| Task |
Without the images, write out the whole listing exactly.

| Source material |
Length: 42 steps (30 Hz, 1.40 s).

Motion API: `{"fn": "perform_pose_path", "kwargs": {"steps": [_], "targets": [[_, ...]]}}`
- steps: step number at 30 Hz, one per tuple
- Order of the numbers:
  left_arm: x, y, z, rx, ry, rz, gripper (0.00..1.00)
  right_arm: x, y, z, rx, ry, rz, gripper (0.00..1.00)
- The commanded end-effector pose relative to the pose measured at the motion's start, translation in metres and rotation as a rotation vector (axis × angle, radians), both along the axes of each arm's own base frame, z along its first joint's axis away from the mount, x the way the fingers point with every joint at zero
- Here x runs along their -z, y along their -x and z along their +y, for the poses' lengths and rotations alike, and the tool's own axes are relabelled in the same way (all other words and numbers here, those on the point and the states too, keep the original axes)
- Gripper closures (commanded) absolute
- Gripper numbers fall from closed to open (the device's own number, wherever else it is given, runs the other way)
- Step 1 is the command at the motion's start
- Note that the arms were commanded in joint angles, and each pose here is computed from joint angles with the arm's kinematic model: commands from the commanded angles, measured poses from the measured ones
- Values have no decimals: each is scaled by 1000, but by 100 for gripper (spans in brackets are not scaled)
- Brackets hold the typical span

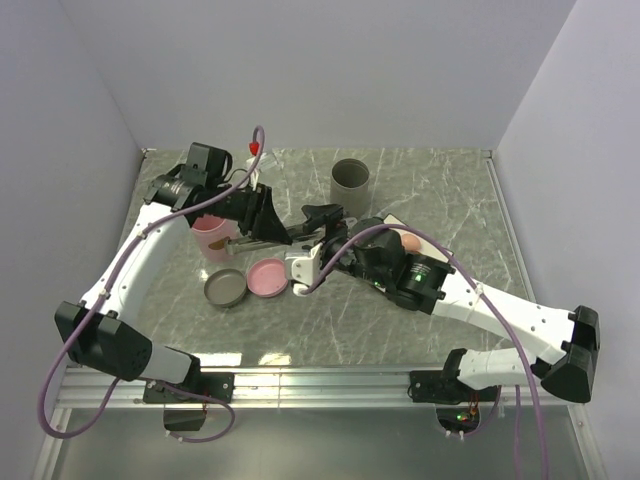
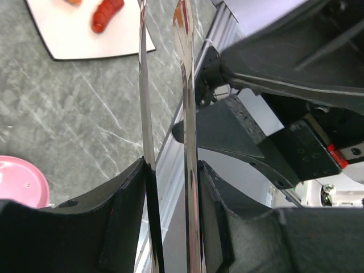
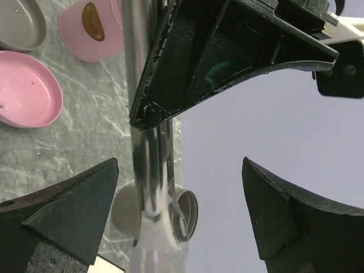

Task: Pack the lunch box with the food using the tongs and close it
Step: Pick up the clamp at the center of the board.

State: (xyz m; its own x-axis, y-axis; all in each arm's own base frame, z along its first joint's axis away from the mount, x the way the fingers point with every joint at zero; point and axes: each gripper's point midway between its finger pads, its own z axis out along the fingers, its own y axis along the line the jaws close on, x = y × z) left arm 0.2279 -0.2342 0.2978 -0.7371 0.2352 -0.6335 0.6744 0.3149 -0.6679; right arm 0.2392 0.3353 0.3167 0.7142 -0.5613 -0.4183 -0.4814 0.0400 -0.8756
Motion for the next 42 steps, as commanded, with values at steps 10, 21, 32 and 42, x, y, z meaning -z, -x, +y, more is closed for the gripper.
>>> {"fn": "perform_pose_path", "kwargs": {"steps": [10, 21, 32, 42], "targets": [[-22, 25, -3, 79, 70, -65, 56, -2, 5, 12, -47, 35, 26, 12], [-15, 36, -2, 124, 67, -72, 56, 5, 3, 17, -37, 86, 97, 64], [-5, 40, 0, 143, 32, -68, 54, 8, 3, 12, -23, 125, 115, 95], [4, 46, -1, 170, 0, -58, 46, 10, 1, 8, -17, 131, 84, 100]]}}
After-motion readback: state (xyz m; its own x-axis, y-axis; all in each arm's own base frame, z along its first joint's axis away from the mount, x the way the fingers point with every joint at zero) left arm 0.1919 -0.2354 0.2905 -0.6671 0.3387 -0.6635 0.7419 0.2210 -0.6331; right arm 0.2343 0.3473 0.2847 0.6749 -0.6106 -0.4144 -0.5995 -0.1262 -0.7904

| Task answer |
Length: 42 steps (30 Hz, 1.40 s).

Motion API: `{"fn": "perform_pose_path", "kwargs": {"steps": [_], "targets": [[_, ...]]}}`
- steps: step number at 30 Hz, one per tuple
- Order of the numbers:
  left_arm: x, y, z, rx, ry, rz, gripper (0.00..1.00)
  right_arm: x, y, z, rx, ry, rz, gripper (0.00..1.00)
- The commanded end-effector pose relative to the pose measured at the motion's start, translation in metres and rotation as a rotation vector (axis × angle, radians), both along the axes of each arm's own base frame, z along its first joint's axis away from the mount, x the way the fingers point with every joint at zero
- Here x runs along their -z, y along their -x and z along their +y, for the poses' lengths and rotations alike, and the tool's own axes are relabelled in the same way (all other words and numbers here, those on the point and the states too, keep the original axes)
- Gripper closures (commanded) absolute
- Gripper numbers fall from closed to open (the device's own number, wherever else it is given, runs the other way)
- Step 1 is the command at the motion's start
- Note that the arms were commanded in joint angles, and each pose here is computed from joint angles with the arm's kinematic model: commands from the commanded angles, measured poses from the measured ones
- Values have no decimals: each is scaled by 1000, but by 100 for gripper (spans in brackets are not scaled)
- Brackets hold the typical span


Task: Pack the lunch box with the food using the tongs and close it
Step: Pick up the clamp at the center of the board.

State: (xyz m; its own x-axis, y-axis; all in each arm's own base frame, z along its first joint's axis away from the mount, x the way the fingers point with every joint at zero; point and axes: each gripper's point midway between its finger pads, its own z axis out along the fingers, its own y axis along the line the jaws close on, x = y × z) left arm 0.2279 -0.2342 0.2978 -0.7371 0.2352 -0.6335 0.6744 0.3149 -0.6679; right arm 0.2392 0.3353 0.3167 0.7142 -0.5613 -0.4183 -0.4814 0.0400 -0.8756
Motion for the next 42 steps, as commanded, with values at steps 10, 21, 32 and 42, x, y, z meaning -z, -x, +y, more is closed for the gripper.
>>> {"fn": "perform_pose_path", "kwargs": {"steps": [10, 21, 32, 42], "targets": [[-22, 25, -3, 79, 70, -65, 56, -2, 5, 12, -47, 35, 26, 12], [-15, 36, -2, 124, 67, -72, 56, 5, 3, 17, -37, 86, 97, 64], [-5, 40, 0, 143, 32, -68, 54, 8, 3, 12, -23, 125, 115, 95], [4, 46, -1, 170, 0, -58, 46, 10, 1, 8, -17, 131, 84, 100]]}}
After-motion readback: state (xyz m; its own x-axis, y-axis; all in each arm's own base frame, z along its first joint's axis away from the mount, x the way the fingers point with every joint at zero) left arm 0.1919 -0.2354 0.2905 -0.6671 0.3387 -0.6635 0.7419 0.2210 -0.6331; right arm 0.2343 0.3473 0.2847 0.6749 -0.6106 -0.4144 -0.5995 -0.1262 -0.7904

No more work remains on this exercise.